Thursday, December 13, 2007

Memory Management in Linux

Linux is a Unix-like computer operating system. Linux is one of the most prominent examples of free software and open source development; typically all underlying source code can be freely modified, used, and redistributed by anyone.

The Linux kernel was first released to the public on 17 September 1991, for the Intel x86 PC architecture. The kernel was augmented with system utilities and libraries from the GNU project to create a usable operating system, which led to an alternative term, GNU/Linux. Linux is packaged for different uses in Linux distributions, which contain the sometimes modified kernel along with a variety of other software packages tailored to different requirements.

Predominantly known for its use in servers, Linux is supported by corporations such as Dell, Hewlett-Packard, IBM, Novell, Oracle Corporation, Red Hat, and Sun Microsystems. It is used as an operating system for a wide variety of computer hardware, including desktop computers, supercomputers, game systems, such as PlayStation 2, 3, several arcade games, and embedded devices, such as mobile phones and routers.

Linux Memory Management

The Linux memory manager implements demand paging with a copy-on-write strategy relying on the 386's paging support. A process acquires its page tables from its parent (during a fork()) with the entries marked as read-only or swapped. Then, if the process tries to write to that memory space, and the page is a copy-on-write page, it is copied, and the page is marked read-write. An exec() results in the reading in of a page or so from the executable. The process then faults in any other pages it needs.

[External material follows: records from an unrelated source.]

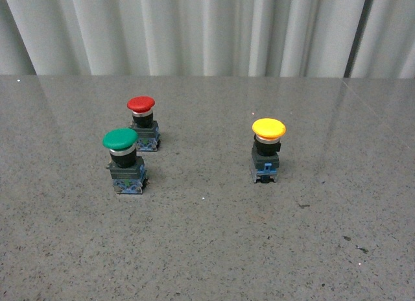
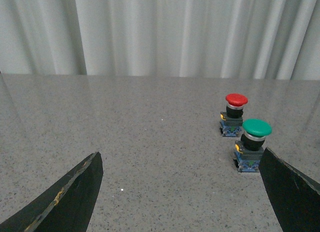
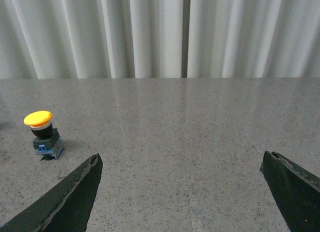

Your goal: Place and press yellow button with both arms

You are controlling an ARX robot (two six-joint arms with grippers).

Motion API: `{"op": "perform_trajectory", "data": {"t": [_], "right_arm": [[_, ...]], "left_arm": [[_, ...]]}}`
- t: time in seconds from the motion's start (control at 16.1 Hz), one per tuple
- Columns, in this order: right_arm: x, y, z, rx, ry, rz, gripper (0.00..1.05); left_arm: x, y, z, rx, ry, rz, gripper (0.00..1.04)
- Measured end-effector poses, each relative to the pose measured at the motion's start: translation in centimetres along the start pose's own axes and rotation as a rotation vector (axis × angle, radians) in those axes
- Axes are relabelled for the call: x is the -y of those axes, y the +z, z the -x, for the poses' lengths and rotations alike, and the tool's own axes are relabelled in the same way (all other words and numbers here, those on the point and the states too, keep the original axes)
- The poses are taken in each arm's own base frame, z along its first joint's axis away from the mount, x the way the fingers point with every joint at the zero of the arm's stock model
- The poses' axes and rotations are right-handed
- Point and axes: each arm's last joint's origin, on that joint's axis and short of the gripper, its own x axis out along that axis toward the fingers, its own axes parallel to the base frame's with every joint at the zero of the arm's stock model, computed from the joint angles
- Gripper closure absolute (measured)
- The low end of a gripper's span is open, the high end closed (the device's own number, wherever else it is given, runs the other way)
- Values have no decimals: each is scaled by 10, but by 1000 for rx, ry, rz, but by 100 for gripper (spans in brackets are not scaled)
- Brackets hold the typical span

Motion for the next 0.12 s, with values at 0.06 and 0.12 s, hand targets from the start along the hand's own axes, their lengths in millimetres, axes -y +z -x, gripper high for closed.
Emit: {"op": "perform_trajectory", "data": {"t": [0.06,0.12], "right_arm": [[0,0,0,0,0,0,7],[0,0,0,0,0,0,7]], "left_arm": [[0,0,0,0,0,0,7],[0,0,0,0,0,0,7]]}}
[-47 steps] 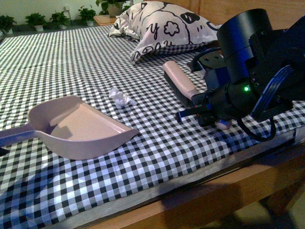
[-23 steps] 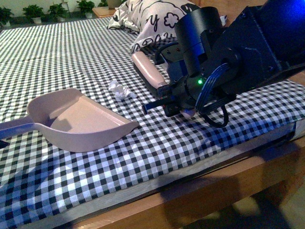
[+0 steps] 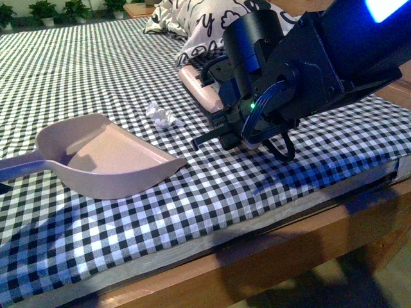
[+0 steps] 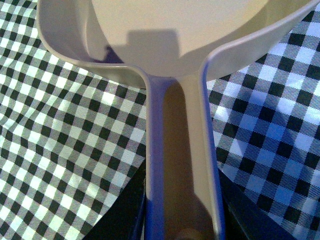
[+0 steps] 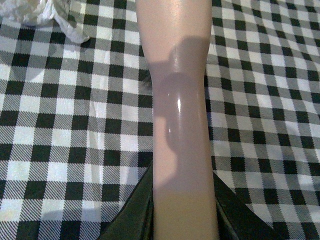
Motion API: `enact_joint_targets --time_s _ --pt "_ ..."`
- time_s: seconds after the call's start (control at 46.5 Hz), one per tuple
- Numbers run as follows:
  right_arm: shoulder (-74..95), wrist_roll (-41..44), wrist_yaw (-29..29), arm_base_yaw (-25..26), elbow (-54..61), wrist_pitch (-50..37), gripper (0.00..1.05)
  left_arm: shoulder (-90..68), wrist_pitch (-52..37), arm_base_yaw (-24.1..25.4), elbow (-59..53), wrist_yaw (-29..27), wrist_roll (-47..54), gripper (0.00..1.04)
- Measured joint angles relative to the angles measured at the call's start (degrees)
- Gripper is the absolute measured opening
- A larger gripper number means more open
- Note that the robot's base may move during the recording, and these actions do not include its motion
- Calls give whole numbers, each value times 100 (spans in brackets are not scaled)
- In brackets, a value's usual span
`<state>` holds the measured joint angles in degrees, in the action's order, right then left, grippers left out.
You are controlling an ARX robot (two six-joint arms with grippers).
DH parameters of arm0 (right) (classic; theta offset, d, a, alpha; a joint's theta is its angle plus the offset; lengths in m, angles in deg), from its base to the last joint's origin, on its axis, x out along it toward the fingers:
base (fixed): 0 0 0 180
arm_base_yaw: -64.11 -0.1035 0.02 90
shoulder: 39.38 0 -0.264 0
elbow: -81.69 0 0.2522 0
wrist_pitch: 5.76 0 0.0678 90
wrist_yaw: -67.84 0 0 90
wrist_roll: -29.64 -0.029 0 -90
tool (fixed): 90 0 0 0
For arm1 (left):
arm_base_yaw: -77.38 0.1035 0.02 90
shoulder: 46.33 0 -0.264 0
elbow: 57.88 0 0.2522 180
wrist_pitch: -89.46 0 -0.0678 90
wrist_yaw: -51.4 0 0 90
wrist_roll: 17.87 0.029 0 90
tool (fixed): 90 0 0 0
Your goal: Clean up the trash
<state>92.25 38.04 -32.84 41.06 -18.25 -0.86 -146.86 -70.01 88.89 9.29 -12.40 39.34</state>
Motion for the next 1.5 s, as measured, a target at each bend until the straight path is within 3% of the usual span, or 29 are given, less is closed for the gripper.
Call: enact_joint_targets --time_s 0.688,1.075,1.311,1.505 --pt "-205 -127 767 -468 177 682 20 0 0 0 0 -2 0 28" --pt "-1445 -101 1766 -837 1185 758 20 0 0 0 0 0 0 28" --pt "-1891 -90 1582 -597 1285 754 20 0 0 0 0 0 0 28" --pt "-1928 -306 776 -55 1283 356 20 0 0 0 0 0 0 28"
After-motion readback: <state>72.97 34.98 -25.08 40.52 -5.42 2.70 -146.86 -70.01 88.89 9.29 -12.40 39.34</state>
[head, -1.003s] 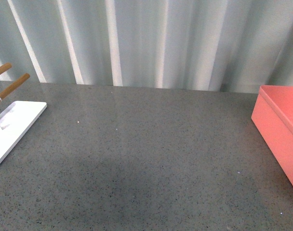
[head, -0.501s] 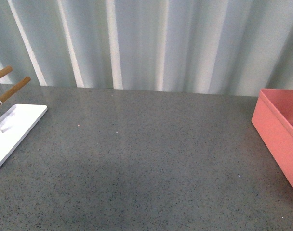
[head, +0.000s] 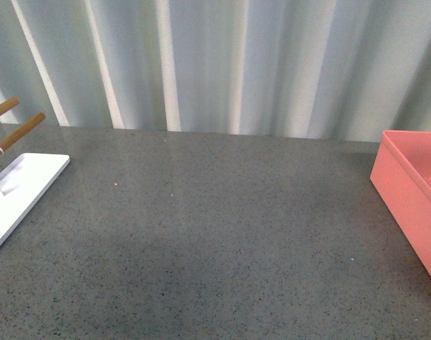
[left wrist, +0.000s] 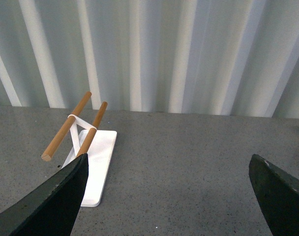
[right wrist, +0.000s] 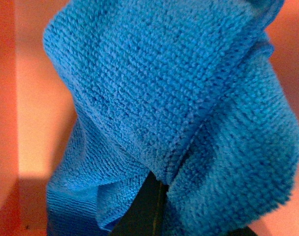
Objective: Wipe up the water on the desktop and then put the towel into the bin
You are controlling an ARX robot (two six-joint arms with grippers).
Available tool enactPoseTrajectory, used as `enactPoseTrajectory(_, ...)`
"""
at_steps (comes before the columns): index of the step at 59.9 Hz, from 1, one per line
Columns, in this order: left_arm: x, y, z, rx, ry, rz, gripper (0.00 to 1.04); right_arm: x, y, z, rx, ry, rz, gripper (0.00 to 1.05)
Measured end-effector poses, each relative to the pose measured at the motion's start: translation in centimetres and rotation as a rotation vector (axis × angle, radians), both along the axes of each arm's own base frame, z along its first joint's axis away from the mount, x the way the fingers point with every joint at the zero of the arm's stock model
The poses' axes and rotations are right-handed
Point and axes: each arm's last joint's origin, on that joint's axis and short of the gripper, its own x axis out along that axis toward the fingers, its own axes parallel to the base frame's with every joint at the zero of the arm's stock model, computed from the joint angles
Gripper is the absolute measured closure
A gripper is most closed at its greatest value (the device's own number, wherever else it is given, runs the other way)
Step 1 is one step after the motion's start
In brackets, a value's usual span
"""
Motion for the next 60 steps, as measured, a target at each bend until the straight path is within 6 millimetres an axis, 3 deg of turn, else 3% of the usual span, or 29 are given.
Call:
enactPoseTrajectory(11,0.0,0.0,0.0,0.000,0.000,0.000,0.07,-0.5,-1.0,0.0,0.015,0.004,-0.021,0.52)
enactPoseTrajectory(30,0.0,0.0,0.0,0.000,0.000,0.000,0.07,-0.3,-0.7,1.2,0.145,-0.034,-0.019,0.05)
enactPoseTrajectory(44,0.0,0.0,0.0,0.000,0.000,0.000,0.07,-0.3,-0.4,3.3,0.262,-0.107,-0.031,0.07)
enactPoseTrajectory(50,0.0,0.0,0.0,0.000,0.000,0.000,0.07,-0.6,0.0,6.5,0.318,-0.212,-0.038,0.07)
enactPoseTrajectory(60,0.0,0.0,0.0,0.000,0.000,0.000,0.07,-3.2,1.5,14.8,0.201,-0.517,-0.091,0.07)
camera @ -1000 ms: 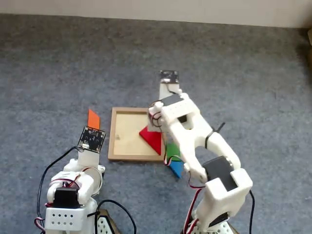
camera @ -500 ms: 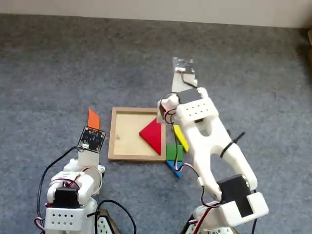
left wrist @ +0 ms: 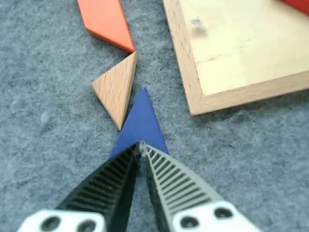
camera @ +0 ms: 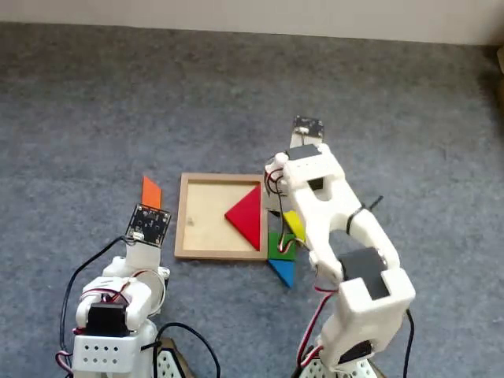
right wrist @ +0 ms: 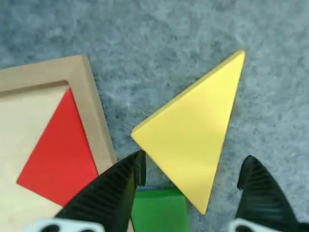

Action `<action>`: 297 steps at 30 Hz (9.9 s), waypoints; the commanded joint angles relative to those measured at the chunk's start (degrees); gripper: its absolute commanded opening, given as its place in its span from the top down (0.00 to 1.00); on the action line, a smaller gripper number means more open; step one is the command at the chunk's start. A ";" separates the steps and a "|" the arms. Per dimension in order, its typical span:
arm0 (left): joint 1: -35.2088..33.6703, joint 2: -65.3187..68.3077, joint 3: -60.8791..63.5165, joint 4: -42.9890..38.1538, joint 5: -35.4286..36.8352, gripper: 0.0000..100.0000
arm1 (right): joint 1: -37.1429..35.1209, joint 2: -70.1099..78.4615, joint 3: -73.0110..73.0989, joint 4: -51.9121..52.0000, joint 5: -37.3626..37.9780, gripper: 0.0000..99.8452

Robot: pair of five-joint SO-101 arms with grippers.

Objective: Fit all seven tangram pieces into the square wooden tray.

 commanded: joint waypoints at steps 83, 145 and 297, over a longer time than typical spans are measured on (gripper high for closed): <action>0.66 -2.42 1.10 0.26 -0.26 0.99 | 1.63 7.52 -23.43 3.82 -12.48 0.55; 0.66 -2.42 1.10 0.26 -0.26 0.99 | 1.71 17.45 -29.05 6.64 -11.96 0.70; 0.66 -2.42 1.10 0.26 -0.26 0.99 | -12.97 9.27 -46.11 25.63 68.22 0.85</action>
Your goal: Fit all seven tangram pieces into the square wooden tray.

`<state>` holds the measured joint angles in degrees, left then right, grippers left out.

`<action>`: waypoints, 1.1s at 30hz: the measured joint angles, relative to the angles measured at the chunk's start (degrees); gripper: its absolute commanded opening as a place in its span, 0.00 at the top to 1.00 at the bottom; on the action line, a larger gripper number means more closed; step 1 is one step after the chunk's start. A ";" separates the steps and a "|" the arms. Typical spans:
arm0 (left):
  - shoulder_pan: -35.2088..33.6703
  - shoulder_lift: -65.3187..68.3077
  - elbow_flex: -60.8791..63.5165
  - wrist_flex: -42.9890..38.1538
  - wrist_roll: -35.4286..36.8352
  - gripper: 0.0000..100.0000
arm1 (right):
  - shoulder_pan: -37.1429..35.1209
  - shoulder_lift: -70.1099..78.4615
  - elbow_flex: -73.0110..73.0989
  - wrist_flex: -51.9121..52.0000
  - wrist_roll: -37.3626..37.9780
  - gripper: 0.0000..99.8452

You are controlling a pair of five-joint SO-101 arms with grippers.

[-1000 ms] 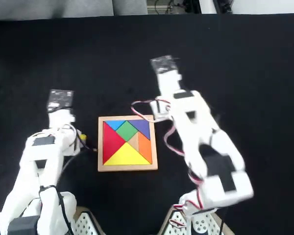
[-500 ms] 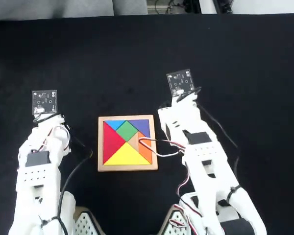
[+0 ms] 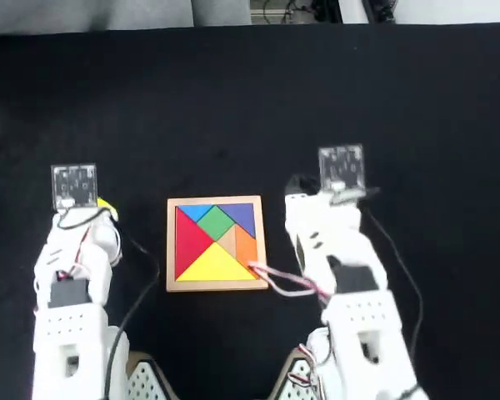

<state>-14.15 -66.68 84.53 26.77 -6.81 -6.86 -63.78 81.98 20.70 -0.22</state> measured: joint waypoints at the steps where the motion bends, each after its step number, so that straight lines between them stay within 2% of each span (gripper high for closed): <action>1: 0.00 -2.90 1.58 0.00 0.00 0.97 | -0.97 -2.99 1.67 0.00 1.05 0.99; 6: 0.09 -18.90 8.26 1.76 0.00 0.97 | -3.08 -16.79 7.38 0.88 3.78 0.99; 8: 0.09 -24.97 8.53 6.07 0.00 0.97 | -2.81 -21.63 7.47 3.43 3.69 0.99; 12: 0.09 -36.22 8.53 16.53 0.00 0.97 | 3.08 -33.14 6.68 13.80 -1.05 0.99; 15: 0.09 -36.40 8.09 18.64 0.00 0.97 | 9.32 -38.86 4.84 21.71 -5.27 0.99; 18: -1.05 -37.54 8.09 18.64 0.00 0.97 | 12.84 -39.47 4.22 22.77 -7.03 0.99; 27: -1.41 -37.54 8.09 18.64 0.26 0.97 | 13.45 -39.65 5.27 20.04 -7.12 0.99; 33: 1.49 -37.54 8.18 18.55 -0.35 0.97 | 12.04 -39.65 5.27 20.04 -7.12 0.99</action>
<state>-12.66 -104.22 92.70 45.32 -7.16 5.19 -103.43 87.25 40.75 -7.34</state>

Each process has a page directory which means it can access 1 KB of page tables pointing to 1 MB of 4 KB pages which is 4 GB of memory. A process' page directory is initialized during a fork by copy_page_tables(). The idle process has its page directory initialized during the initialization sequence.

Each user process has a local descriptor table that contains a code segment and data-stack segment. These user segments extend from 0 to 3 GB (0xc0000000). In user space, linear addresses and logical addresses are identical.

On the 80386, linear address run from 0GB to 4GB. A linear address points to a particular memory location within this space. A linear address is not a physical address--it is a virtual address. A logical address consists of a selector and an offset. The selector points to a segment and the offset tells how far into that segment the address is located)

The kernel code and data segments are privileged segments defined in the global descriptor table and extend from 3 GB to 4 GB. The swapper page directory (swapper_page_dir is set up so that logical addresses and physical addresses are identical in kernel space.

The space above 3 GB appears in a process' page directory as pointers to kernel page tables. This space is invisible to the process in user mode but the mapping becomes relevant when privileged mode is entered, for example, to handle a system call. Supervisor mode is entered within the context of the current process so address translation occurs with respect to the process' page directory but using kernel segments. This is identically the mapping produced by using the swapper_pg_dir and kernel segments as both page directories use the same page tables in this space. Only task[0] (the idle task, sometimes called the swapper task for historical reasons, even though it has nothing to do with swapping in the Linux implementation) uses the swapper_pg_dir directly.

  • The user process' segment_base = 0x00, page_dir private to the process.
  • user process makes a system call: segment_base=0xc0000000 page_dir = same user page_dir.
  • swapper_pg_dir contains a mapping for all physical pages from 0xc0000000 to 0xc0000000 + end_mem, so the first 768 entries in swapper_pg_dir are 0's, and then there are 4 or more that point to kernel page tables.
  • The user page directories have the same entries as swapper_pg_dir above 768. The first 768 entries map the user space.
The upshot is that whenever the linear address is above 0xc0000000 everything uses the same kernel page tables.

The user stack sits at the top of the user data segment and grows down. The kernel stack is not a pretty data structure or segment that I can point to with a ``yon lies the kernel stack.'' A kernel_stack_frame (a page) is associated with each newly created process and is used whenever the kernel operates within the context of that process. Bad things would happen if the kernel stack were to grow below its current stack frame.

User pages can be stolen or swapped. A user page is one that is mapped below 3 GB in a user page table. This region does not contain page directories or page tables. Only dirty pages are swapped.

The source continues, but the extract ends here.